Frenchie Winery

The pooch's own hooch

Every winery has a story, and is pleased to tell it. On the website, look for the tab labeled “Our Story.” You’ll find that the people who get into this business are most often accomplished, well traveled and passionate about wine. You’ll also find that, after while, all of these wonderfully unique stories begin to run together, sounding a bit like “blah blah blah.” So this week, we’re taking a look at a different sort of story. This one goes “bow wow wow.”

One warm afternoon, as Jean-Charles Boisset strolled through the parking lot of Raymond Vineyards, he found that a car had been left running, air conditioning on. The vehicle’s only occupants were two hapless pooches, left waiting while their masters lapped up Chardonnay. Being the owner of the winery, and possessing no deficit of people-whispering charm, Boisset took the liberty of shutting off the car and bringing the dogs into the tasting room and to their surprised owners. It was on that day that Boisset, native son of Burgundy who voyaged west in search of new opportunity, declared: There shall be a winery just for the dogs.

Frenchie is named for a French bulldog, a gift from Boisset to his wife to keep her company while he’s away on business—leaving her, Gina Gallo, with naught to do but run her own international wine empire. The “winery” is really just a Frenchie-themed shed set amid Raymond’s biodynamic gardens, which are best appreciated in spring and summer. Winter highlights include newborn lambs, and clucking chickens and peafowl year-round. While dogs snooze inside their own private wine barrels furnished with pillows, or cavort with others in the gated kennel, their human guardians can keep an eye on them via live video link in the tasting room. In June, there’s a “Bark-b-que.”

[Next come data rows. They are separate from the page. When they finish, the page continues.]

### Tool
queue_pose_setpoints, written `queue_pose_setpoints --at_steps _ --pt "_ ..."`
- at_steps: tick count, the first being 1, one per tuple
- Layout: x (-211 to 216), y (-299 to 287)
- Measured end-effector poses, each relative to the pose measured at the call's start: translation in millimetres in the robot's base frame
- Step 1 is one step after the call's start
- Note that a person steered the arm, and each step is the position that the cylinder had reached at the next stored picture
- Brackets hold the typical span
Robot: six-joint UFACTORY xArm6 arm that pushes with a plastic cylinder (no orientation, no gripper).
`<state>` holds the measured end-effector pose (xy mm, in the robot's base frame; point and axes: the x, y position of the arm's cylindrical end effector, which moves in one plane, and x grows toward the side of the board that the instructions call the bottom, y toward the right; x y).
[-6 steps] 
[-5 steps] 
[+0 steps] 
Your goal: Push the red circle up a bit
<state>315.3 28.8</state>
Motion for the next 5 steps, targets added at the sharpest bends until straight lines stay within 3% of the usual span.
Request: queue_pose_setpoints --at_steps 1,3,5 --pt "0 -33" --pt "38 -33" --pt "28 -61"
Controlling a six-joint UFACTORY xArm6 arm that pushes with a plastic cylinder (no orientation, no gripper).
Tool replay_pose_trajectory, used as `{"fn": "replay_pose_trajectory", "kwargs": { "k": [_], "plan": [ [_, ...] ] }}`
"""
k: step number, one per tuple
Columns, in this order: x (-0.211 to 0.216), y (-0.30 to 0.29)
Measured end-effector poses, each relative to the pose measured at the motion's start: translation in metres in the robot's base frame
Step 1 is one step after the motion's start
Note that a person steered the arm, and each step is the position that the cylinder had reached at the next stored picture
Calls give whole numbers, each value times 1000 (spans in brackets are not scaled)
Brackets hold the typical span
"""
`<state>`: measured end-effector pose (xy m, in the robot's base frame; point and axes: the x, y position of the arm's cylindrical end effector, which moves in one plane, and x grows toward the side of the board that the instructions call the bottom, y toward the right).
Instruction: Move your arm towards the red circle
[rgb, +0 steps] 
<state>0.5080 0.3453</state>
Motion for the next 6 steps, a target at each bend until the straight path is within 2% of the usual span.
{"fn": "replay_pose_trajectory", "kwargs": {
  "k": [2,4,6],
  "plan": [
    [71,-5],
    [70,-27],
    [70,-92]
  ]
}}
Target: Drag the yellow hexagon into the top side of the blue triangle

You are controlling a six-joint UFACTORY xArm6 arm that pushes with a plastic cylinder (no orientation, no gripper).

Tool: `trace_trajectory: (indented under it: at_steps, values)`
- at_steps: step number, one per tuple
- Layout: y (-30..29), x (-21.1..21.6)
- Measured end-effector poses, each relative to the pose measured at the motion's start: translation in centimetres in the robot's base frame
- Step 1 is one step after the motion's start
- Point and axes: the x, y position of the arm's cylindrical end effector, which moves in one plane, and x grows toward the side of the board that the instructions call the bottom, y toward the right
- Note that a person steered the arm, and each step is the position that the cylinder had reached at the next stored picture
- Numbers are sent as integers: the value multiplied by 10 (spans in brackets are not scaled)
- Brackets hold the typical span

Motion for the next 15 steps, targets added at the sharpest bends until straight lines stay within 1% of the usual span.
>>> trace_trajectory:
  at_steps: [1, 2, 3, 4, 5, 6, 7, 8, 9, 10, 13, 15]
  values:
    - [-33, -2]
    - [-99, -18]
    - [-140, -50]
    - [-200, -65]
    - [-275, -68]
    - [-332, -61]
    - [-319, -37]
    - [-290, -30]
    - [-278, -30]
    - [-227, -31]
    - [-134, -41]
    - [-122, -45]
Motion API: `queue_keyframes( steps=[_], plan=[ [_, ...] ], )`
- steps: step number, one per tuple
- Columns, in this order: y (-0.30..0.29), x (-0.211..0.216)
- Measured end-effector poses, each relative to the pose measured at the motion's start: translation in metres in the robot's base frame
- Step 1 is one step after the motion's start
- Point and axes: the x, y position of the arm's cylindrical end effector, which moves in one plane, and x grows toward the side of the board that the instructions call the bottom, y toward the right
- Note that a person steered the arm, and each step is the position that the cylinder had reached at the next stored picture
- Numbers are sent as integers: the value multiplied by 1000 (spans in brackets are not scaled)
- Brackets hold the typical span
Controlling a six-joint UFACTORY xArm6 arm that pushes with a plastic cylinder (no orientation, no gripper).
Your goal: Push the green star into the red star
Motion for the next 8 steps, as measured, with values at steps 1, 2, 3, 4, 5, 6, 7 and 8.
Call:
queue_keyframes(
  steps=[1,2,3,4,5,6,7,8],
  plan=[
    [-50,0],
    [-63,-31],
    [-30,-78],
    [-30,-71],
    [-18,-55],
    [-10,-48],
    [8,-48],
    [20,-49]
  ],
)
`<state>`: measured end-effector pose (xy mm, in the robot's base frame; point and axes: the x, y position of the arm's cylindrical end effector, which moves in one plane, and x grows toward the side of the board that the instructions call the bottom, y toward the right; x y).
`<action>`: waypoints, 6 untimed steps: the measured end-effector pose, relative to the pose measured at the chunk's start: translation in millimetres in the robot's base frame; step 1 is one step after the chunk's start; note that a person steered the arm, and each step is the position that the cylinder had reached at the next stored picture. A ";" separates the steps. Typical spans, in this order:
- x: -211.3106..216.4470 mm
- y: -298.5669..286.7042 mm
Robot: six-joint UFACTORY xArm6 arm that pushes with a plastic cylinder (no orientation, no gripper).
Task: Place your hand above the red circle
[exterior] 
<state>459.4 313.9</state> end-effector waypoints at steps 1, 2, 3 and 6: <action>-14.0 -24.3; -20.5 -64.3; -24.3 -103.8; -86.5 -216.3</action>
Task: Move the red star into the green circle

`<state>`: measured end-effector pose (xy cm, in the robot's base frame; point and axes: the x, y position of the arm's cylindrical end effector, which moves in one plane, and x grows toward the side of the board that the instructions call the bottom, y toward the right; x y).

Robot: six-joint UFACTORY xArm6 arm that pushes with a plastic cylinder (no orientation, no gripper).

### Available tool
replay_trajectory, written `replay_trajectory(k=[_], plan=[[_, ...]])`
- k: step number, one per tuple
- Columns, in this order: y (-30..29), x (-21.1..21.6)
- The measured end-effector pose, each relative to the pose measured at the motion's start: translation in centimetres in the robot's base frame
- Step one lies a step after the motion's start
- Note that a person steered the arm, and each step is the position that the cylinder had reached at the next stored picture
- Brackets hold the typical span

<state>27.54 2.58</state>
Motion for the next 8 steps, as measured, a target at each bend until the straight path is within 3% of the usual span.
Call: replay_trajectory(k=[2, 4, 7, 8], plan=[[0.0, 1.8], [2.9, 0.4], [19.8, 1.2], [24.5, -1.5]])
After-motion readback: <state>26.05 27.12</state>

There’s only water on tap out here; Frenchie sports his own line of wines at the tasting bar inside, where one dollar from the sale of each bottle is donated to the SPCA. The spoof labels are solid cute; the wines, seriously appealing. A 60/40 Sonoma and Napa blend, the 2009 Napoleon Red ($30) starts with young aromas of plum, licorice and graphite, finishing all sweet plum jam and puckery tannins. In the way that a freshly washed dog smells like a dog, only less so, the 2009 Louis XIV Cabernet Sauvignon ($30) smells shyly of fresh brambleberries and cedar, but licks the tongue with assertive tannin, and plush, sweet, ripe blackberry fruit. So who’s drooling and yapping now?